Au XXIIIe siècle notre monde est gouverné par un unique pouvoir central qui est fait et défait par une loterie, à moins que le gouvernant en place ne soit assassiné, assassinat qui donne lieu a des paris télévisés, et que l'assassin ne devienne le nouveau président... jusqu'à la prochaine saute du mécanisme de la Loterie solaire ou son assassinat.
Visiblement inspirée de la nouvelle La loterie de Babylone de Borges, l'écriture de Philip K. Dick, pleine de rebondissements, de considérations scientifiques et de détails réalistes ravira les fans de science fiction, et agacera les amateurs de littérature. En effet, bien que Dick soit considéré désormais comme un classique, il est loin d'avoir la langue d'Orwell, Lovecraft, Poe, Wells ou même Bradbury : les digressions sont nombreuses, les détails inutiles pullulent, les idées sont abandonnées en cours de route voire sabordées, la psychologie des personnages est sommaire, le rythme de l'histoire est en accordéon, et la fin est tout à fait abracadabrante, dans un style très américain. C'est plein d'idées mais l'auteur n'a pas su en choisir une et s'y tenir, donnant un allure brouillonne à l'ensemble. Quant à la traduction, elle laisse souvent à désirer.
Certes l'action palpitante n'ennuie jamais, mais on est loin de la portée philosophique de la nouvelle Borges, qui compte pourtant dix fois moins de pages. Cela n'exclut pas quelques réflexions intéressantes, notamment sur la règles et la révolte qu'on peut mener contre elles à travers la tricherie, parabole d'une société dirigée par un dieu aveugle :
"- J'ai joué le jeu pendant des années continua Cartwright. La plupart des gens le jouent toute leur vie durant. Puis j'ai compris que les règles étaient telles que je ne pouvais gagner. Qui continuerait à jouer dans ces conditions ? Nous jouons contre la banque, et la banque gagne toujours.
- C'est vrai, acquiesça Benteley, à quoi bon jouer quand le jeu est truqué ? Mais quelle est votre réponse ? Que fait-on quand on s'aperçoit que les règles sont telles que l'on ne peut pas gagner ?
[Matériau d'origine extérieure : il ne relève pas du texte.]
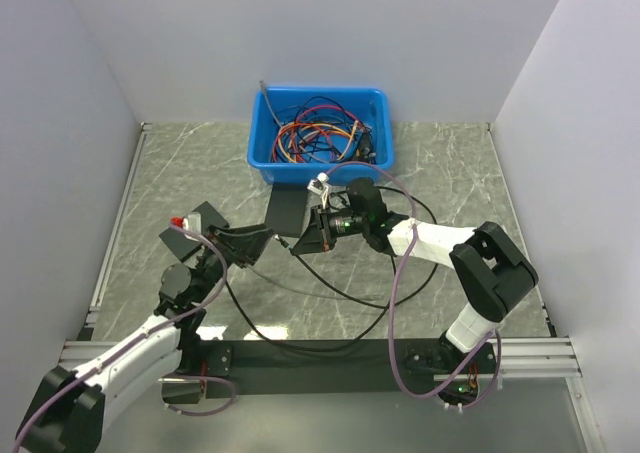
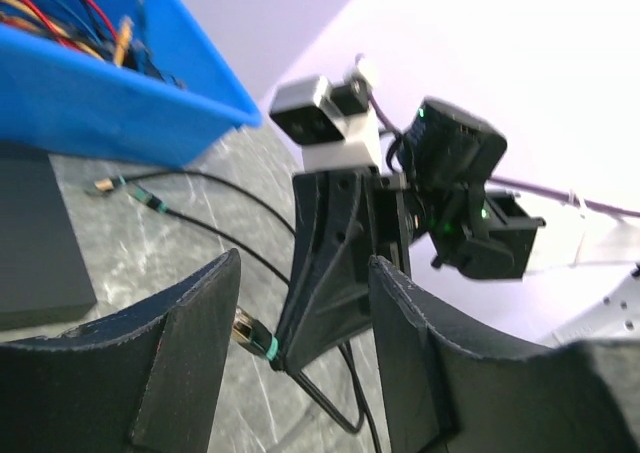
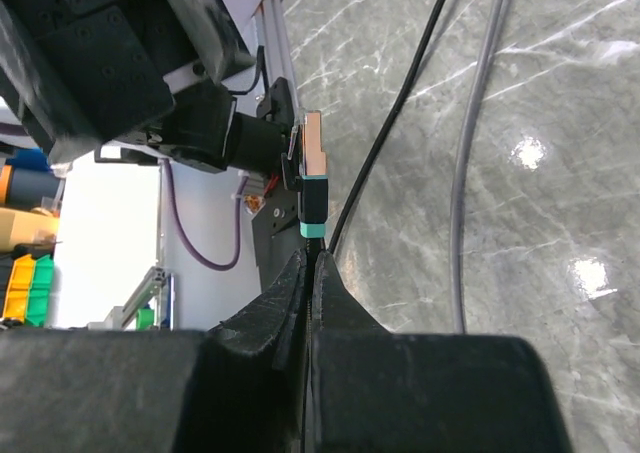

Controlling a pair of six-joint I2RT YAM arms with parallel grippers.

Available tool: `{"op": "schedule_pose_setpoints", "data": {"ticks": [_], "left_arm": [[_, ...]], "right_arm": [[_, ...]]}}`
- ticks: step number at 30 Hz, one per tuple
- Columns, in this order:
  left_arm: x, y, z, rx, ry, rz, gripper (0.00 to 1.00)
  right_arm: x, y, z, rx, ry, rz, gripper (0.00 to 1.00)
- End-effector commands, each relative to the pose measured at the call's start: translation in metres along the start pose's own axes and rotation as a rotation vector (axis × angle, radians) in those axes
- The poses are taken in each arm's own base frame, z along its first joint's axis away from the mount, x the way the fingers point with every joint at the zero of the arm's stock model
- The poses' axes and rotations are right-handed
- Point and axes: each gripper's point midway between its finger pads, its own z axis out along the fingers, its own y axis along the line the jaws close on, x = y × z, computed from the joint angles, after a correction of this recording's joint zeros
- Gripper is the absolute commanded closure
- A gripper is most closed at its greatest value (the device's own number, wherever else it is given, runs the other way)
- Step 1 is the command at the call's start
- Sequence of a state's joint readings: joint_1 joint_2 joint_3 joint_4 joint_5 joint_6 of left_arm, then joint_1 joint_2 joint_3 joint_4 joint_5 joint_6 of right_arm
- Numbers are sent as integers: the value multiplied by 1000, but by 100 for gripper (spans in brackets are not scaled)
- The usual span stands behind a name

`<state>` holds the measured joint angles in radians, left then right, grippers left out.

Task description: Insert the plug into the switch port

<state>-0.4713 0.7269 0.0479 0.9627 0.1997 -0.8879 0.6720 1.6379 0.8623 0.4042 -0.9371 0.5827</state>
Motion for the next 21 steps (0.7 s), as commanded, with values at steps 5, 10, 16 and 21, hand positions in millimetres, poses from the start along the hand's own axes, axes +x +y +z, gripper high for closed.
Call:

- On fait ce que j'ai fait : on crée de nouvelles règles et on les suit. Dès règles qui donnent des chances égales à tous les joueurs... (p.172-173)"
Le joueur qui joue avec ses propres règles est-il un tricheur ou un créateur ? Un héros est-il un joueur doué, ou un sacrilège qui offense les dieux en se mesurant à eux ? Le dialogue du jeu et du monde, à défaut d'être renouvelé, est ici agréablement mis en scène. Distrayant.
Loterie solaire de Philip K. Dick, J'ai Lu 2008, 183 pages, 3.70 €.